Selain itu, Fathoni juga menekankan bahwa pembentukan AKD merupakan hasil dari musyawarah antar ketua partai politik yang memiliki kursi di DPRD Surabaya. Semua pihak, kata Fathoni, telah mencapai kesepahaman mengenai komposisi dan formasi AKD yang nantinya akan dijalankan.
“Kami telah melakukan musyawarah untuk menyusun formasi AKD. Sistem penataannya pun sudah disepakati bersama dan memenuhi prinsip proporsionalitas. Artinya, setiap partai politik yang memiliki kursi di DPRD Surabaya akan mendapatkan porsi yang adil dalam struktur alat kelengkapan dewan,” jelasnya.

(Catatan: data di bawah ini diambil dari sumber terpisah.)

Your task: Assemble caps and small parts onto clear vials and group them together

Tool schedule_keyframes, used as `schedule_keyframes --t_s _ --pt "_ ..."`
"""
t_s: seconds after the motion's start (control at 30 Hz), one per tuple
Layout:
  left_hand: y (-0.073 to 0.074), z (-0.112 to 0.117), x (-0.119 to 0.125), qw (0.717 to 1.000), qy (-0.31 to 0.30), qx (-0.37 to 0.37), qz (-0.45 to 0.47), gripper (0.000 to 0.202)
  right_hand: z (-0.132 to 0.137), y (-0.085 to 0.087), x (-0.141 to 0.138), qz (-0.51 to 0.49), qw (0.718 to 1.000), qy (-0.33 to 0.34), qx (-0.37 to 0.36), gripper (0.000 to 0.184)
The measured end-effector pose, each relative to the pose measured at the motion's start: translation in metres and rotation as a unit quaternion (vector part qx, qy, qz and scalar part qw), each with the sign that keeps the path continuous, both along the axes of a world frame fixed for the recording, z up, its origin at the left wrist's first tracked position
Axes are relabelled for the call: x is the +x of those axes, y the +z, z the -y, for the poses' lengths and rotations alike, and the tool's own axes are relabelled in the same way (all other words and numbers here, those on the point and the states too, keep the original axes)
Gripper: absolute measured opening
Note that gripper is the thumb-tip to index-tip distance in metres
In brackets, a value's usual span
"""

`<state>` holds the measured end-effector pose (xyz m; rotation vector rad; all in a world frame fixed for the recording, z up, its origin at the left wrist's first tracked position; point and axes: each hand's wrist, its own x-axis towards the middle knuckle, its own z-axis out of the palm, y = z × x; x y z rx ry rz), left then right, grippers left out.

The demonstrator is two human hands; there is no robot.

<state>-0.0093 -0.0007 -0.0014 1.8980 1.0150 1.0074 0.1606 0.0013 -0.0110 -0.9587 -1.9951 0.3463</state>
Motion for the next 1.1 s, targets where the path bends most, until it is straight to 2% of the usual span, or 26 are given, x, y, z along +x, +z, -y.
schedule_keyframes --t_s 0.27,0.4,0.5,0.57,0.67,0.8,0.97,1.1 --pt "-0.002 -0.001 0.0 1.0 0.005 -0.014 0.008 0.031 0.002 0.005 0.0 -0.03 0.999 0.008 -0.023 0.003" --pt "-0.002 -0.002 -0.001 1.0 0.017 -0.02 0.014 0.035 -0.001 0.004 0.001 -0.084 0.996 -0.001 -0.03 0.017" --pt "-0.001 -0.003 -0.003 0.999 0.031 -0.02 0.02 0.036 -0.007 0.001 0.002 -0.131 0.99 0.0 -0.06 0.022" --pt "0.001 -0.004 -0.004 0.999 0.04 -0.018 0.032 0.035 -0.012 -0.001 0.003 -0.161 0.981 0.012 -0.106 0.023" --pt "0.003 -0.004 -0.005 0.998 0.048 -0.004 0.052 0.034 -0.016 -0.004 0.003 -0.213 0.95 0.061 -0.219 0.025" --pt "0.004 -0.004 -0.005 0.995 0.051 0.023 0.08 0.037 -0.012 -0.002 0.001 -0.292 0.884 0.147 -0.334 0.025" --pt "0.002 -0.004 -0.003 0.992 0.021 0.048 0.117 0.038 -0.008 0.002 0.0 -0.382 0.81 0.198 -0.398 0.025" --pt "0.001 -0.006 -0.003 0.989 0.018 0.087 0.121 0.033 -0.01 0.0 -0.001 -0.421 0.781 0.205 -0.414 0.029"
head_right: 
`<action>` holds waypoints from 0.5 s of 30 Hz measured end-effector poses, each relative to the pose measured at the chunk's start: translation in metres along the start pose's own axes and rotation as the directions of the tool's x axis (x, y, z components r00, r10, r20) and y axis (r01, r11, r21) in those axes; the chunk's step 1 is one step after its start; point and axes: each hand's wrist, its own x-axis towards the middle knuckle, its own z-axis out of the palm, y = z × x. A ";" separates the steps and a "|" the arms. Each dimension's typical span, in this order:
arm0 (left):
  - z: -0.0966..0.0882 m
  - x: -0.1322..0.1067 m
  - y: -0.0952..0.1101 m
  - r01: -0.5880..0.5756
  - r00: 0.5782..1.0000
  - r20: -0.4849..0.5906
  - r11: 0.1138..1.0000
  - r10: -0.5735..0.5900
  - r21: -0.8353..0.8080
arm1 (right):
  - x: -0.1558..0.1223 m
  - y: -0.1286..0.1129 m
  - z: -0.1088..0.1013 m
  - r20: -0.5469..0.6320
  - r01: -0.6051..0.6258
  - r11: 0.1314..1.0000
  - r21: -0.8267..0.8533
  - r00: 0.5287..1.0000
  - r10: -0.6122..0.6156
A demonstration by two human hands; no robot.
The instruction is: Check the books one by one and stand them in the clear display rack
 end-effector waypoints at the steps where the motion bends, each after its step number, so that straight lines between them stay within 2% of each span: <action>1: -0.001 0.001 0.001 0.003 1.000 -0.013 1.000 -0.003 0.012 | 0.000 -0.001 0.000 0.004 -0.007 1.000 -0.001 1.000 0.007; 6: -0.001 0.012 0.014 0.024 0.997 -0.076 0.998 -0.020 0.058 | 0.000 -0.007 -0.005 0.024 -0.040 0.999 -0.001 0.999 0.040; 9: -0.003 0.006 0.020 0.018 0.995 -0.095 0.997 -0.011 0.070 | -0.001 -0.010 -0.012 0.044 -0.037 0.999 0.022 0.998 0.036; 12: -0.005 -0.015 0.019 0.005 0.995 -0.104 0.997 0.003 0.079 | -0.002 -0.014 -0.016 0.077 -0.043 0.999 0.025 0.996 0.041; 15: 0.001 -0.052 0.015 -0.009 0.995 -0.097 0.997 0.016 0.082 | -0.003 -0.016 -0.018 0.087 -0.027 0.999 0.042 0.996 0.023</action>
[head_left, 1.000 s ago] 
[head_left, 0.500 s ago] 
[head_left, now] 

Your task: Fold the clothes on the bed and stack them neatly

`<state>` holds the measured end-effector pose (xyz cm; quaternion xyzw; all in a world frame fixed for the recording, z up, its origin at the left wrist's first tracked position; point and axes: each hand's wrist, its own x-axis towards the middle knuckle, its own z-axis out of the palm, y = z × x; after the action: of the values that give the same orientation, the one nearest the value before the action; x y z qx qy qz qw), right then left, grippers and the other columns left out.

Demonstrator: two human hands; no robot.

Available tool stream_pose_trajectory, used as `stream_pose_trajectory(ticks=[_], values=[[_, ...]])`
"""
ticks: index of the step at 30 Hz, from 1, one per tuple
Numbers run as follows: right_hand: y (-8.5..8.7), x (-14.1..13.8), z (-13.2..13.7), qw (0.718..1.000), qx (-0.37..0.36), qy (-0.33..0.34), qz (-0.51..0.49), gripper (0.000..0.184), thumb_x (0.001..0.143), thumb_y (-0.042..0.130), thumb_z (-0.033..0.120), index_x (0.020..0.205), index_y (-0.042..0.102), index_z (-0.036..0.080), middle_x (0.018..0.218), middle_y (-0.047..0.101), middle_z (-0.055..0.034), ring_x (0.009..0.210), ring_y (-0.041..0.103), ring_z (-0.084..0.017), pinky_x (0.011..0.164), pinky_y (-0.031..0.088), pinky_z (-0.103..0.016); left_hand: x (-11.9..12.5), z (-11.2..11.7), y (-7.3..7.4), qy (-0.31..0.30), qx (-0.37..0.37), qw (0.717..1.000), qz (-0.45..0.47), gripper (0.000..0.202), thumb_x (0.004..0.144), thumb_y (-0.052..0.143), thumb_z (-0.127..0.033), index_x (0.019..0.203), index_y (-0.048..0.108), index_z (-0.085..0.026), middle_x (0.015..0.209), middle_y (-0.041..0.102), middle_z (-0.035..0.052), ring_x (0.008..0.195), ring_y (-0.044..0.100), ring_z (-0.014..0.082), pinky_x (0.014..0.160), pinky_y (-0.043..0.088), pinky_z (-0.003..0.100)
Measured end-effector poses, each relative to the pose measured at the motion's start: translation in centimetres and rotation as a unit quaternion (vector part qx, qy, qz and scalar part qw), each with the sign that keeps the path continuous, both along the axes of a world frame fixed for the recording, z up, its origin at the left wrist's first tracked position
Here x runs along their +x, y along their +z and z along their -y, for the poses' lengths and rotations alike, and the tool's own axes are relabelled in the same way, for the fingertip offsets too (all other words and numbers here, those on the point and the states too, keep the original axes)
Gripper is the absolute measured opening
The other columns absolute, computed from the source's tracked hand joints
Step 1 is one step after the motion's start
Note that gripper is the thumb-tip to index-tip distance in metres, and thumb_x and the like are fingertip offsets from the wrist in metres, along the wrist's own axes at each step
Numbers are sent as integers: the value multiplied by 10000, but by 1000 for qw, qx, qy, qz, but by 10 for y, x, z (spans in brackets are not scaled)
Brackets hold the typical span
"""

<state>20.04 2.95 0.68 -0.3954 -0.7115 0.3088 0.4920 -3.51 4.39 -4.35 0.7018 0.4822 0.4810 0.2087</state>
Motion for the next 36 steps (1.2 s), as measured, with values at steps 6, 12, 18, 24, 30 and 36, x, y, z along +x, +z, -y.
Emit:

Fathoni yakin bahwa dengan prinsip proporsionalitas yang diterapkan dalam penataan AKD, seluruh partai politik di DPRD Surabaya akan mendapatkan porsi jabatan yang seimbang di setiap komisi dan badan yang ada. Dengan demikian, semua kepentingan politik dapat terakomodasi secara proporsional.